Each Genco tries to maximize its objective function by selecting the optimal bidding strategy. In this scenario, we suppose that all Gencos are capable of learning, while Discos are not able to learn, which indicates that they behave as passive participants. If Gen-A strategically acts in order to maximize its profit by withholding capacity, it prevents the transmission line congestion and makes profit from this strategic behavior. In other words, when the generator agent of Node-1 offers below the threshold of 200 MW, it leaves the transmission line uncongested, therefore increasing its selling price to LMP of Node-3, which results in an increase in profit. In spite of that, if Gen-A offers 200 MW, the clearing price of Node-1 will be $6.64/MWh, while if it offers 199 MW, since there is no congestion, all Gencos are paid at the same system-wide market clearing price (MCP) ($8/MWh). As expected, by offering below 200 MW, Gen-A’s utility increases from $128 to $398. It is interesting to note that, although the generator agent of Node-1 does not have any information about the transmission limit, he can learn to withhold capacity and maximize his profit through learning.

4.2. Scenario B: The Exercise of Market Power in the First Hour and No Collusion in the Second Hour

In this scenario, we suppose that all Gencos are able to learn in both hours, while Discos are not capable of learning. Similar to the previous scenario, Gen-A has a learning capability by which it withholds capacity in the first hour, provided that he offers 199 MW to maximize his profit. Due to the network demand changes in the second hour in comparison to the first hour, as well as ramp-rate constraint, Gen-A cannot prevent network congestion. Therefore, the LMP at each node is equal to the marginal cost of the local generator and Gen-A does not make profit from the energy market, while the ISO collects congestion rent.

4.3. Scenario C: The Exercise of Market Power in the First Hour and the Emergence of Cooperation between a Genco and a Disco in the Second Hour

In this scenario, all Gencos and Discos are able to learn. Like the previous scenario, in the first hour, Gen-A tries to maximize its own earnings by offering strategically. Due to demand changes in comparison with the previous hour and ramp-rate constraint, Gen-A cannot exercise market power in the second hour and increase the price of Node-1, even if he offers 199 MW. On the other hand, congestion in the transmission line increases the price of Node-2, whose LMP is higher when the network is congested than when there is no congestion. To put it more simply, the reason for the higher price is transmission line congestion, which motivates Disco-1 to lower its load in order to reduce its total energy cost.
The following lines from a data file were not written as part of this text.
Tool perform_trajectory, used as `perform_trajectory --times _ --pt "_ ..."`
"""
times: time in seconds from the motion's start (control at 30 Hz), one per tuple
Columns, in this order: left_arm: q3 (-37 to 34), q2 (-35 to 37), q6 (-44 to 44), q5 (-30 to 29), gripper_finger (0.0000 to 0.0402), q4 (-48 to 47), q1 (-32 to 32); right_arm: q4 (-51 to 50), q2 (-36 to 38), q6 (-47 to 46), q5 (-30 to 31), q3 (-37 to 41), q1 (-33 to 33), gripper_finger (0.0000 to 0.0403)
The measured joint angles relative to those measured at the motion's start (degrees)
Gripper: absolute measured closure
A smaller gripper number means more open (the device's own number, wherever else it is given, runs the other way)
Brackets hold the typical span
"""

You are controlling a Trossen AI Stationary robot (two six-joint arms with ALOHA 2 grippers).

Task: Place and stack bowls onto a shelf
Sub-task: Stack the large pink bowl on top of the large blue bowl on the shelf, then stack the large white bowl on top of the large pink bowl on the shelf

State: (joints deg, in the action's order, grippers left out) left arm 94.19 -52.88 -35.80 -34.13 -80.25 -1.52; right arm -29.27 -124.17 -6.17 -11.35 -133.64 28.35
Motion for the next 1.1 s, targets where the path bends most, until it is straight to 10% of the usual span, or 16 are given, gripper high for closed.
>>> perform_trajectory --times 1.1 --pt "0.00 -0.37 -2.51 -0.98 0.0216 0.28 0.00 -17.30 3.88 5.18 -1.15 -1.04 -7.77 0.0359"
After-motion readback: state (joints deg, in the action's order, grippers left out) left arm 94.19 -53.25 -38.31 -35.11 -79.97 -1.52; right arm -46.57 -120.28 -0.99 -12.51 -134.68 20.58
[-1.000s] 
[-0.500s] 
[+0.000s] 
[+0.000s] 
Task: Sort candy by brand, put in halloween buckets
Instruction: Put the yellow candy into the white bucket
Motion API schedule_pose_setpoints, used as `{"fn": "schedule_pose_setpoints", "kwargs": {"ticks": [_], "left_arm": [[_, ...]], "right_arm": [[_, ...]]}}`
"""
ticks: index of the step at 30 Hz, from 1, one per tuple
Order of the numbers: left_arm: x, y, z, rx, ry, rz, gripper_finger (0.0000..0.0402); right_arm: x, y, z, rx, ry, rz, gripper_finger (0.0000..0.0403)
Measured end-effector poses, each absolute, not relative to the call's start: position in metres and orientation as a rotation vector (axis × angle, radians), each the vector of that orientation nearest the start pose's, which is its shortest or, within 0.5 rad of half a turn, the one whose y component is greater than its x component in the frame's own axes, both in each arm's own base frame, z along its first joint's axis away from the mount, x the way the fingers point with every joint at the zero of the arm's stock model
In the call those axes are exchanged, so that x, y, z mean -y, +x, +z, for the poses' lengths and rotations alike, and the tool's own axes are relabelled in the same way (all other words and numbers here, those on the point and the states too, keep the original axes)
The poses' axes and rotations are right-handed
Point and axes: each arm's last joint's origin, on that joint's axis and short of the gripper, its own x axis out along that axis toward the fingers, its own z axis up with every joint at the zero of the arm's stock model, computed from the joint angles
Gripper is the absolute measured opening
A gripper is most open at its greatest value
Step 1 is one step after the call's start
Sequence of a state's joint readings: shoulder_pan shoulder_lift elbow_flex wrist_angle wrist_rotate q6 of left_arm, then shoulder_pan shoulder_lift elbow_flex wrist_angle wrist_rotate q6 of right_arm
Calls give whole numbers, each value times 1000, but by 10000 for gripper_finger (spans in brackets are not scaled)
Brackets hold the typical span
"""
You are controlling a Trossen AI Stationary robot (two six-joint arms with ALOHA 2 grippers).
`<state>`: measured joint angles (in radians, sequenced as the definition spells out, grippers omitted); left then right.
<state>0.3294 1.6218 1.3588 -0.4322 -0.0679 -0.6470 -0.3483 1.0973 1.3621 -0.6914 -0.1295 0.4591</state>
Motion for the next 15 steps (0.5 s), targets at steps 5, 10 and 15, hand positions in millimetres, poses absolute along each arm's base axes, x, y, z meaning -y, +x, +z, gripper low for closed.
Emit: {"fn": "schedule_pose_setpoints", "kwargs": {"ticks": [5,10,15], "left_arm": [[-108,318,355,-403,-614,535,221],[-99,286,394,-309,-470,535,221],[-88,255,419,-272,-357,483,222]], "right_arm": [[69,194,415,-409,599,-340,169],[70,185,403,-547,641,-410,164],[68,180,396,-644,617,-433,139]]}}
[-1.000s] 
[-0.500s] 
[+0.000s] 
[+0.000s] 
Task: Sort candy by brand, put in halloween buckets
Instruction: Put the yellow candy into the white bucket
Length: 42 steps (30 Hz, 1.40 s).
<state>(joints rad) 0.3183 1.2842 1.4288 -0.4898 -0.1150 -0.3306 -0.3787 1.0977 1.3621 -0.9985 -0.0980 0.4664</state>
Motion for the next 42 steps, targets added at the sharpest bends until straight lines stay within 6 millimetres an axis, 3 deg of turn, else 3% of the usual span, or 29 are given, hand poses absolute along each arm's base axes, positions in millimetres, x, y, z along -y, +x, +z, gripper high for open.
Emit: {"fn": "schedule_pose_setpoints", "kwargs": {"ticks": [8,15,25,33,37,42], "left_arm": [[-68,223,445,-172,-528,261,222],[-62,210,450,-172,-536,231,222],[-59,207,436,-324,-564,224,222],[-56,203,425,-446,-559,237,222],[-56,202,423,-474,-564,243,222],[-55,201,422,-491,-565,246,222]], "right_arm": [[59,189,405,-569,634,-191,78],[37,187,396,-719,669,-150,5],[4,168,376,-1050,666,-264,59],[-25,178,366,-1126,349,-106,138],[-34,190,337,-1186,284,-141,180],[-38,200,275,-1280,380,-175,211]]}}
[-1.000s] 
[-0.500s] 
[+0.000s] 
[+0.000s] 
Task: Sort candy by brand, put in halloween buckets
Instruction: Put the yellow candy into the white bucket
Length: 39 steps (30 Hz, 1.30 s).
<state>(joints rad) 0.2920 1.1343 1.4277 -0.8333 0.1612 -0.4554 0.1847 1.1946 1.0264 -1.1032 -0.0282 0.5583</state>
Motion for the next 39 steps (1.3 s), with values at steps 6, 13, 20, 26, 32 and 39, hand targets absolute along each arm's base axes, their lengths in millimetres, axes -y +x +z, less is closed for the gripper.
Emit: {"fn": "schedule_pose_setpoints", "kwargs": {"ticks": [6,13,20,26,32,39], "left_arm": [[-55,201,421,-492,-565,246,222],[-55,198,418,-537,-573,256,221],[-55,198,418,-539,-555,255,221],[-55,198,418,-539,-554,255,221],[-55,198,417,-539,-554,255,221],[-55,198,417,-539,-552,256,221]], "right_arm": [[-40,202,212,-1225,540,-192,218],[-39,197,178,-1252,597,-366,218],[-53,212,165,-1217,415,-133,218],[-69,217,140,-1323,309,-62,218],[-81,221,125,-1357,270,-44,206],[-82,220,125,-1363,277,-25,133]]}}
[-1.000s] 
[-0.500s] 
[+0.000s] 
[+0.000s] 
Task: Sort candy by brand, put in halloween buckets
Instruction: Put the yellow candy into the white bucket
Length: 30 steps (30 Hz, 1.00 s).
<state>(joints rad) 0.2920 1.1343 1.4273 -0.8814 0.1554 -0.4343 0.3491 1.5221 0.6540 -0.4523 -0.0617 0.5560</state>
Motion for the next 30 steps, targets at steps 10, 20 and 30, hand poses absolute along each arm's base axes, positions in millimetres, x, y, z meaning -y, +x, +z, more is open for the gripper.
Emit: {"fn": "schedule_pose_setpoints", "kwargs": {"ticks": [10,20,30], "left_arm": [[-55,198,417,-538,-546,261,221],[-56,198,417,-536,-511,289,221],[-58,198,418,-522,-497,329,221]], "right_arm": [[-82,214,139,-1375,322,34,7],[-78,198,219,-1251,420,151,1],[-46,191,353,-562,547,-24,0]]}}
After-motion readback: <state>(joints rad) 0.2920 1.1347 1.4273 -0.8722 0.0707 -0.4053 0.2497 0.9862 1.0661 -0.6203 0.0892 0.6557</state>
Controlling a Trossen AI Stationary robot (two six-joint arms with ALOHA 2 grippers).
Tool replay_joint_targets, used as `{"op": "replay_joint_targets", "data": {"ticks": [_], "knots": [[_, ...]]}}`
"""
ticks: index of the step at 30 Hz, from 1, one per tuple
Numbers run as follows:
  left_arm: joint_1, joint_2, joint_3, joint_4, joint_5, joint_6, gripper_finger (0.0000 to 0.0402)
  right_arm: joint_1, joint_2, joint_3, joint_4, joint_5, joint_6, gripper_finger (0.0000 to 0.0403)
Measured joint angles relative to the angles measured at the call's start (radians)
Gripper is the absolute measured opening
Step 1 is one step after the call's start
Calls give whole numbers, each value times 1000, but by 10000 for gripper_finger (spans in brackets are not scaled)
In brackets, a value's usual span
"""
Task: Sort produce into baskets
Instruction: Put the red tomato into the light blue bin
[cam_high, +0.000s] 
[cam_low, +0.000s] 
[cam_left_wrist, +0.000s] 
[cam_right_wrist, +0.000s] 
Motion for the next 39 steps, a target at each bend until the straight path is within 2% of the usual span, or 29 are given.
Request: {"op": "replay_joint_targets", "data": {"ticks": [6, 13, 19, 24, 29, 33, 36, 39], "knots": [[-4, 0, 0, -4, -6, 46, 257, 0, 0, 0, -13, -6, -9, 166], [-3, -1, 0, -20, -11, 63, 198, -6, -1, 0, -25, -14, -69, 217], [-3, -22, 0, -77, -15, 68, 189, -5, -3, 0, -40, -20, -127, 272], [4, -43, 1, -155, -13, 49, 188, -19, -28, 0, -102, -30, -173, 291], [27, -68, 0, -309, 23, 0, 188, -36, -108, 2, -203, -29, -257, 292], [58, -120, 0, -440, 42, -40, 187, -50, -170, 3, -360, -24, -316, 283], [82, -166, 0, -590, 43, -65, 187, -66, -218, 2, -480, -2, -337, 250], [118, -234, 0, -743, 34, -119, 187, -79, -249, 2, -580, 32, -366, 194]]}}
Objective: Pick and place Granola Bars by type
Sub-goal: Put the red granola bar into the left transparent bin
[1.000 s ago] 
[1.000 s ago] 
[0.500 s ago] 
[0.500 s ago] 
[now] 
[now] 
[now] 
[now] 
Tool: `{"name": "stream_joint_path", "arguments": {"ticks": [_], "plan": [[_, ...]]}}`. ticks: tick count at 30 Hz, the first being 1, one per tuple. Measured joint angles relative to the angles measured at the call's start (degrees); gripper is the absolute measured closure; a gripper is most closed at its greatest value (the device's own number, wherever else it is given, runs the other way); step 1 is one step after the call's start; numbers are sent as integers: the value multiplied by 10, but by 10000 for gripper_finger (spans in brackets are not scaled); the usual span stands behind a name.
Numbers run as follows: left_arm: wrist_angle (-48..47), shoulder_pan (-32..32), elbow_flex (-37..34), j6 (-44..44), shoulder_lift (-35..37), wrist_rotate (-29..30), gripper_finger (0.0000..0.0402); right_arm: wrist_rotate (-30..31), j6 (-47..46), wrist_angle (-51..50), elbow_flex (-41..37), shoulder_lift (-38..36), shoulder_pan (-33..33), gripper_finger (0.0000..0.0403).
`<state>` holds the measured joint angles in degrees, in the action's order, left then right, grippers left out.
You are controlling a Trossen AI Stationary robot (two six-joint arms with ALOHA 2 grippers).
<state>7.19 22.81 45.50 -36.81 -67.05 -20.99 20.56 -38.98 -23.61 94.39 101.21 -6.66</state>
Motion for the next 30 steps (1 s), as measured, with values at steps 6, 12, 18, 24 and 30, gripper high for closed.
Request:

It is certainly correct that when Disco-1 interrupts 20 MW of its load and simultaneously Gen-A offers 199 MW, there is no congestion in the transmission line and all Gencos are paid at the system-wide MCP ($8/MWh). Therefore, on the one hand, developing a tacit collusion between Gen-A and Disco-1 increases the price of Node-1 from $6/MWh to $8/MWh and, on the other hand, it decreases the LMP of Node-2 from $9/MWh to $8/MWh. In conclusion, it can be said that the result of this scenario denotes the emergence of an implicit cooperation, where Genco and Disco try to change the price and increase their utility, even though there is no communication between them.
Comparing the utility of Gen-A in Scenarios B and C, it can be concluded that Gen-A earns $398 in Scenario B, while its profit reaches $796 in Scenario C. This indicates that cooperation between Gen-A and Disco-1 significantly increases Gen-A’s profit. On the other hand, if Disco-1 interrupts its load and cooperates with Gen-A (Scenario C), managing to prevent the transmission line congestion, its utility will increase to $560, while if there is no cooperation between the Genco and the Disco (Scenario B), Disco-1’s utility will be $540. Given this, it can be concluded that collusion is profitable for both a Genco and a Disco in the second hour and it is more likely to occur.

5. Simulation Results

In this section, in order to examine the feasibility of the simulation framework, an 18-bus network, as shown in Figure 3, is used in which generation and demand sides portfolios have been allocated G1 to G12 and D1 to D12, respectively. Characteristics of Gencos, Discos, and transmission lines are given in Table A1, Table A2 and Table A3 in Appendix A. The network is divided into three zones specified by red, blue, and green. It is assumed that market participants can implicitly collude with each other in order to improve their utility functions. If G1 colludes with D3, it gains more profit than with the full capacity bidding strategy. G1 can collude with D3 directly or indirectly; in comparison to the direct method, the indirect method is more profitable, implying that G1 tries to collude with D3 using one of the two following methods:
(1)
in the first instance, collusion with D1, then collusion with D3;
(2)
in the first instance, collusion with D2, then collusion with D3.
Although collusion with D1 has more profit than collusion with D2, choosing the second method leads to higher aggregated profit than the first. If G1 is myopic, it chooses the first method, while foresight preference leads to choosing the second method.
To achieve tacit collusion, the parameters of the algorithm need to be set. The primary parameter that should be set is the exploration rate (Ers). With a low exploration rate close to 0%, the algorithm finds the strategy that has the maximum profit and, therefore, direct collusion with D3 is chosen. In order to attain collusion with D1 or D2, which contain less profit than collusion with D3, the exploration rate should be high. If the exploration rate is high, e.g., 90%, the algorithm chooses actions that lead to less profit than direct collusion. Under these conditions, the γ parameter (the discount factor) specifies that collusion with D1 or D2 is performed. With low amounts of γ close to 0, implying that myopic preference governs G1, the algorithm chooses the action that has more immediate profit, and collusion with D1 is more likely to occur while with discount factor close to 1, implying that foresight preference governs G1, the action with high long-term profit is chosen, and collusion with D2 will be performed.
Consider the case of G1, which wants to maximize its profit by implicit collusion with D3; it can implement this directly or indirectly. As discussed above, direct collusion does not depend on the discount factor, while indirect collusion with different discount factors leads to different results. In order to investigate the performance of G1 under different operational strategies in indirect collusion, two cases are examined:
Case A: myopic preference of G1, which indicates that the discount factor is low (close to 0). In this case, G1 chooses actions that influence only the immediate rewards, not future rewards as well, so it maximizes (6) by separately maximizing each immediate reward.
Case B: foresight preference of G1, which means the discount factor is high (close to 1). With a high discount factor, G1 will propagate its further rewards through the time.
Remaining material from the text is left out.